🤖 AI Summary
This work addresses high-fidelity 3D human geometry generation, aiming to synthesize personalized human avatars with fine-grained clothing details and physically plausible cloth–pose interactions. To overcome the limitation of existing methods in capturing population-level geometric variability, we propose, for the first time, a “distribution over geometric distributions” modeling paradigm. Our two-stage generative framework first learns a population-level implicit geometric distribution, then performs conditional sampling to produce pose-coherent, detail-rich individual models. The method integrates implicit geometric parameterization, differentiable 3D rendering, and geometric regularization to jointly model clothing structure and pose-dependent deformations. Extensive experiments demonstrate state-of-the-art performance on both pose-conditional generation and single-view novel-pose reconstruction. Our approach significantly improves geometric fidelity and visual realism, achieving consistent superiority across multiple quantitative metrics including Chamfer distance, normal consistency, and perceptual quality scores.
📝 Abstract
Realistic human geometry generation is an important yet challenging task, requiring both the preservation of fine clothing details and the accurate modeling of clothing-pose interactions.

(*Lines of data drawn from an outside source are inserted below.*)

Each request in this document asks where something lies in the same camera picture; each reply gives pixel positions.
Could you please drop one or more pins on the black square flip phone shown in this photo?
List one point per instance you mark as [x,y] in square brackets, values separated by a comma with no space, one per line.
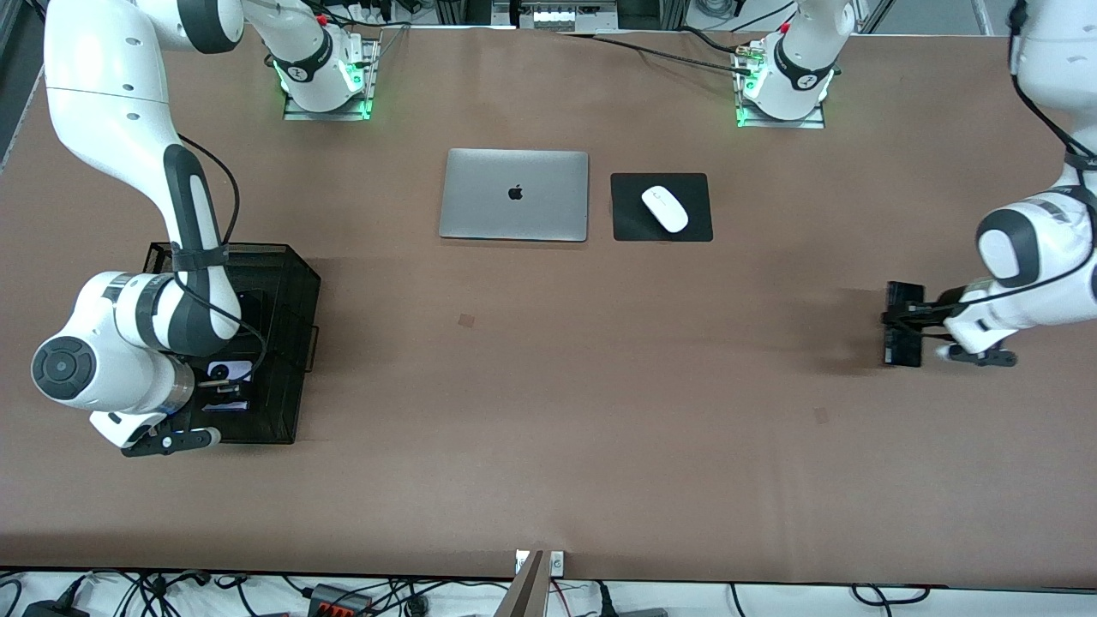
[253,313]

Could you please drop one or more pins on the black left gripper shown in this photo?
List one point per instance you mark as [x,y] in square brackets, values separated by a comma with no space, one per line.
[929,318]

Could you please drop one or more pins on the black mouse pad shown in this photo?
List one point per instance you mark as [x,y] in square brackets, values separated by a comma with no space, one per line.
[626,214]

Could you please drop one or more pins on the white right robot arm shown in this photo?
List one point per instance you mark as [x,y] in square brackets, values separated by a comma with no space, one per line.
[103,94]

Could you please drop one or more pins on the grey metal post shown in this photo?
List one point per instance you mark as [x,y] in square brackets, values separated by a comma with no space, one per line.
[527,596]

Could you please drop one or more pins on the small aluminium bracket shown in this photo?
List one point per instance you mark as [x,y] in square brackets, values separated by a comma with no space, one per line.
[557,563]

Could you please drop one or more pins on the black mesh two-tier tray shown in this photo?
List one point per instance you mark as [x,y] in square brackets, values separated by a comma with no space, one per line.
[278,411]

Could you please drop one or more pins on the black orange power strip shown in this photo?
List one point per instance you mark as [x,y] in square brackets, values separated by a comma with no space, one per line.
[338,604]

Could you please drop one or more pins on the silver laptop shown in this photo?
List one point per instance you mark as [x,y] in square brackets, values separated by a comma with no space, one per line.
[514,193]

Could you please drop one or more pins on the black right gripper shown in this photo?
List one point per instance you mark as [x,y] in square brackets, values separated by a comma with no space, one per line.
[224,390]

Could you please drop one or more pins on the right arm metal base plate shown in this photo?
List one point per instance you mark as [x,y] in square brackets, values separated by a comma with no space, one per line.
[296,111]

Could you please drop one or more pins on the black slab smartphone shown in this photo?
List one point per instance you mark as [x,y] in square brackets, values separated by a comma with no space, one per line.
[900,351]

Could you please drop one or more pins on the black plug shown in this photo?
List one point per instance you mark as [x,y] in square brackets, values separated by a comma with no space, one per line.
[607,604]

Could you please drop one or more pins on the white computer mouse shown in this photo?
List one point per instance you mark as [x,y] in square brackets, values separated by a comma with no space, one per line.
[665,208]

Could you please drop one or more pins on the lavender flip phone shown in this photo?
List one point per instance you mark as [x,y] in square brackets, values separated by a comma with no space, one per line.
[230,371]

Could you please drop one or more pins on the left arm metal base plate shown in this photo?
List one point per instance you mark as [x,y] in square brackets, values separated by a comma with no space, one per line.
[814,120]

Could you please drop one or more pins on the white socket strip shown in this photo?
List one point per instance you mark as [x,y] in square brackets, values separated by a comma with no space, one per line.
[566,17]

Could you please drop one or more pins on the black power adapter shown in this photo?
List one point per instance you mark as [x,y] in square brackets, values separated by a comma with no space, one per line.
[51,610]

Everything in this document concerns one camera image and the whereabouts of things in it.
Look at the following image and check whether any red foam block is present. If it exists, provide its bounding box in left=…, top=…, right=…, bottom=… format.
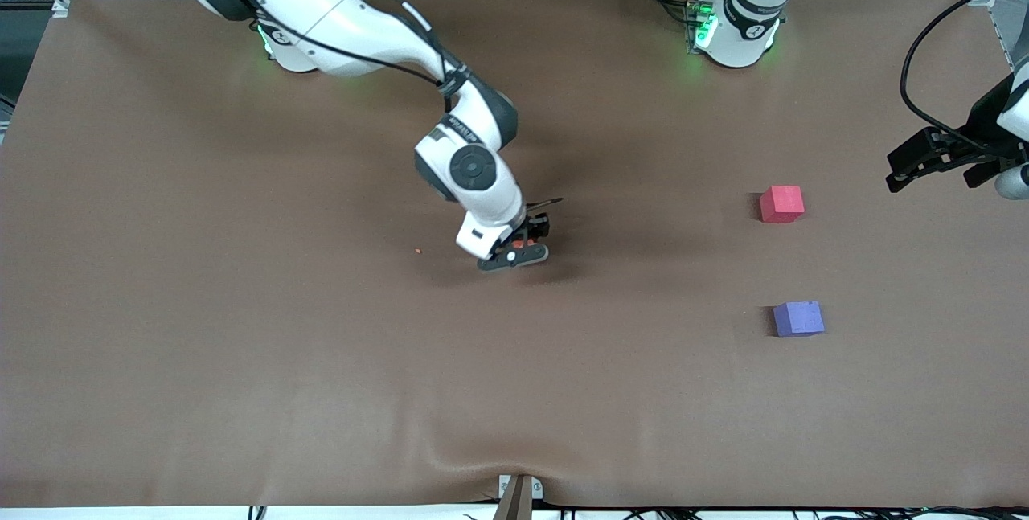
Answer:
left=759, top=186, right=806, bottom=224

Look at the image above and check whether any purple foam block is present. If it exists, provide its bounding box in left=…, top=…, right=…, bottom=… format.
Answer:
left=773, top=301, right=826, bottom=338

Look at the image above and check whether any brown table mat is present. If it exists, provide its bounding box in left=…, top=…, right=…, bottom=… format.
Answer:
left=0, top=0, right=1029, bottom=509

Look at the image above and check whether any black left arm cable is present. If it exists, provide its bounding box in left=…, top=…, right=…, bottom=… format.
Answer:
left=900, top=0, right=1029, bottom=159

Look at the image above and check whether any metal table clamp bracket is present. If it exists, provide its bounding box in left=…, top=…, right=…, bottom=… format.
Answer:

Geometry distributions, which can model the geometry of a single human as a distribution, provide a promising representation for high-fidelity synthesis. However, applying geometry distributions for human generation requires learning a dataset-level distribution over numerous individual geometry distributions. To address the resulting challenges, we propose a novel 3D human generative framework that, for the first time, models the distribution of human geometry distributions. Our framework operates in two stages: first, generating the human geometry distribution, and second, synthesizing high-fidelity humans by sampling from this distribution. We validate our method on two tasks: pose-conditioned 3D human generation and single-view-based novel pose generation. Experimental results demonstrate that our approach achieves the best quantitative results in terms of realism and geometric fidelity, outperforming state-of-the-art generative methods.